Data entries
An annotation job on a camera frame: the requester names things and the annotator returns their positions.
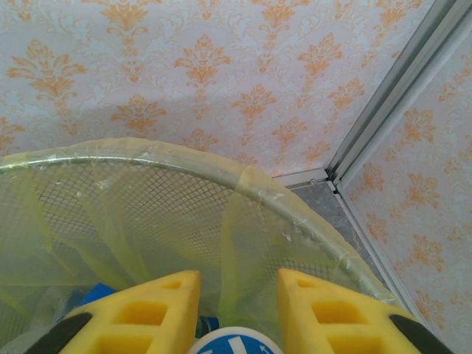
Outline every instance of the gray floor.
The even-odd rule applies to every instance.
[[[372,269],[372,272],[386,286],[377,266],[372,261],[369,252],[364,247],[346,213],[331,191],[327,182],[321,182],[313,186],[306,186],[292,190],[315,212],[331,223],[339,231],[344,239],[361,255],[364,261]]]

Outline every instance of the trash can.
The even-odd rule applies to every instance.
[[[278,341],[292,268],[396,298],[343,237],[254,167],[178,145],[104,139],[0,158],[0,347],[77,289],[201,272],[203,314]]]

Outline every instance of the black rubber tip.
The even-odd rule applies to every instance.
[[[91,313],[79,313],[57,323],[34,343],[25,354],[59,354],[91,319]]]
[[[421,354],[453,354],[421,323],[400,315],[391,315],[389,318]]]

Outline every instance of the yellow foam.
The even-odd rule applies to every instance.
[[[73,310],[92,319],[61,354],[185,354],[195,338],[200,273],[182,271]]]
[[[285,354],[418,354],[390,321],[412,315],[331,282],[280,269],[280,330]]]

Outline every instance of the wallpaper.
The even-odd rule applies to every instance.
[[[346,187],[418,310],[455,353],[472,347],[471,162],[472,33]]]
[[[0,0],[0,154],[138,136],[326,167],[433,0]]]

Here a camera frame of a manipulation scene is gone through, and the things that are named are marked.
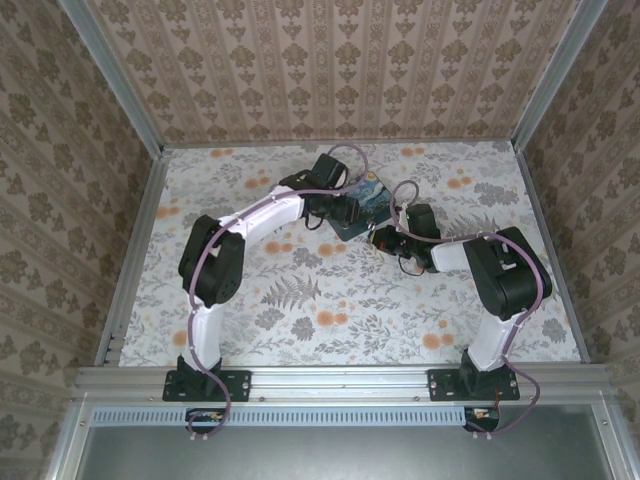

### Try it:
Above are the entries. Copy exactly the part that opens with the line containing "Outline every instance of the trash can." and closes with the line containing "Outline every instance of the yellow foam.", and no more.

### Solution below:
Outline every instance of the trash can.
The even-odd rule applies to every instance.
[[[278,341],[292,268],[396,298],[343,237],[254,167],[178,145],[104,139],[0,158],[0,347],[77,289],[201,272],[203,314]]]

Outline every instance of the black rubber tip.
The even-odd rule applies to every instance.
[[[91,313],[79,313],[57,323],[34,343],[25,354],[59,354],[91,319]]]
[[[421,354],[453,354],[421,323],[400,315],[391,315],[389,318]]]

Outline every instance of the yellow foam.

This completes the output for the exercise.